High GPU memory usage problem


(T Qri) #1

Hi, I implemented an attention-based Sequence-to-sequence model in Theano and then ported it into PyTorch.

However, the GPU memory usage in Theano is only around 2GB, while PyTorch requires almost 5GB, although it’s much faster than Theano.

Maybe it’s a trading consideration between memory and speed. But the GPU memory usage has increased by 2.5 times, that is unacceptable. I think there should be room for optimization to reduce GPU memory usage and maintaining high efficiency.

I printed out the allocated, max_allocated, cached and max_cached GPU memory after zero_grad, model forwarding, loss calculation, backward and optimizer step.

I don’t quite understand how memory usage changes according to the following output.

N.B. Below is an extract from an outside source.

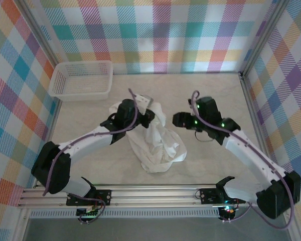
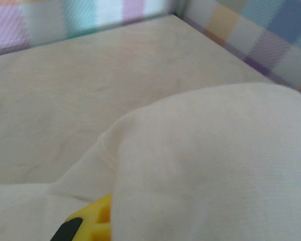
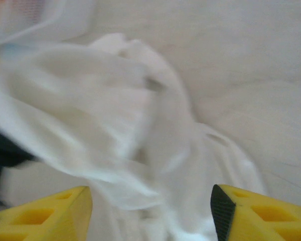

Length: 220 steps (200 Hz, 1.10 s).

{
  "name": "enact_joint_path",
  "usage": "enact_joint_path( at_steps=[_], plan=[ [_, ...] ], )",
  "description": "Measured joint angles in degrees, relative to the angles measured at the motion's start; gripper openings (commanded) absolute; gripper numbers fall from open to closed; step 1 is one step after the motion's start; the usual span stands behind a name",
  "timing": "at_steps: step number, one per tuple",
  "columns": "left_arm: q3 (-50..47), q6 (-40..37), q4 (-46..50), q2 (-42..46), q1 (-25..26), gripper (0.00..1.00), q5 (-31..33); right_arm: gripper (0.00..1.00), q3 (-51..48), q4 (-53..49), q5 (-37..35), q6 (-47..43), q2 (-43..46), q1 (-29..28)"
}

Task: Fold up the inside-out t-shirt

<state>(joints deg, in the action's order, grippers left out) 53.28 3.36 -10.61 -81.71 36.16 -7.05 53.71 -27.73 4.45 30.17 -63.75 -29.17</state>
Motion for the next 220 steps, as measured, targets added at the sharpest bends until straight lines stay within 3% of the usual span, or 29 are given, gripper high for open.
enact_joint_path(
  at_steps=[23,62,70,78,80,91,117,144,182,220],
  plan=[
    [-1.40,6.08,1.36,3.91,-3.82,0.00,3.15,0.70,-7.48,-0.66,-2.32,-0.70,-1.29,-0.39],
    [-1.75,13.22,5.35,7.39,-5.68,0.00,7.19,0.73,-10.23,1.77,1.84,-4.33,-14.19,-6.91],
    [-1.75,14.53,6.16,7.85,-5.97,0.00,7.67,0.58,-10.10,2.71,2.51,-5.07,-17.40,-8.44],
    [-1.75,16.61,7.43,8.55,-6.86,0.00,8.20,0.34,-9.92,3.23,2.99,-5.95,-20.46,-9.73],
    [-1.75,16.61,7.43,8.55,-6.86,0.00,8.20,0.34,-9.92,3.23,2.99,-5.95,-20.46,-9.73],
    [-1.75,18.53,8.74,9.46,-8.55,0.00,8.48,0.00,-9.68,3.30,3.26,-5.99,-23.02,-10.95],
    [-1.70,23.91,11.58,12.96,-14.49,0.00,7.96,0.00,-9.42,2.95,-0.76,-5.40,-20.59,-10.80],
    [1.79,25.38,18.49,16.74,-18.86,0.00,8.20,0.00,-8.20,2.19,-5.97,-5.11,-9.01,-8.46],
    [12.07,22.93,29.11,22.34,-20.68,0.00,10.78,0.00,-3.39,0.66,-15.28,-3.58,8.92,1.77],
    [20.98,22.05,35.04,27.85,-21.35,0.00,9.90,0.00,4.02,-0.22,-17.90,-4.61,15.10,4.87]
  ],
)
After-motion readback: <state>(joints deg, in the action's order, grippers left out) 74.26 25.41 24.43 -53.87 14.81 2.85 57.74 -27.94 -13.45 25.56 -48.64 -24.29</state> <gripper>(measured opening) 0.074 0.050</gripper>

1). In the 0-th step, max allocated memory rapidly increased from 2154M to 2566M after “compute loss”. Is this normal?
2). In the 0-th step, after “backward”, max allocated memory increased from 2566M to 3482M again. The increased 916M should consists of Adam's exp_avg and exp_avg_sq for each parameter, so the expected increasement should be about 2*281M=562M instead of 916M. according to my understanding, all the intermediate results required to calculate derivatives are already stored in the forward pass, so there should be no more memory allocation during backward.
3). In the 0-th step, after “backward”, allocated memory is 1020M, while after optimizer step, the allocated memory is 1581M. What’s taking up the extra 1300M (1581M - 281M) here? Although I invoke model.zero_grad() in the 1-st step, the allocated memory is still 1581M, it seems that PyTorch didn’t release any GPU memory.
4). In the 1-th step, after “backward”, why max allocated memory increased 847M again, from 3482M to 4329M, as in 2) ? Note that during the training, each batch are totally the same.
5). Finally, is there anything in my code that can be optimized to reduce the GPU memory usage?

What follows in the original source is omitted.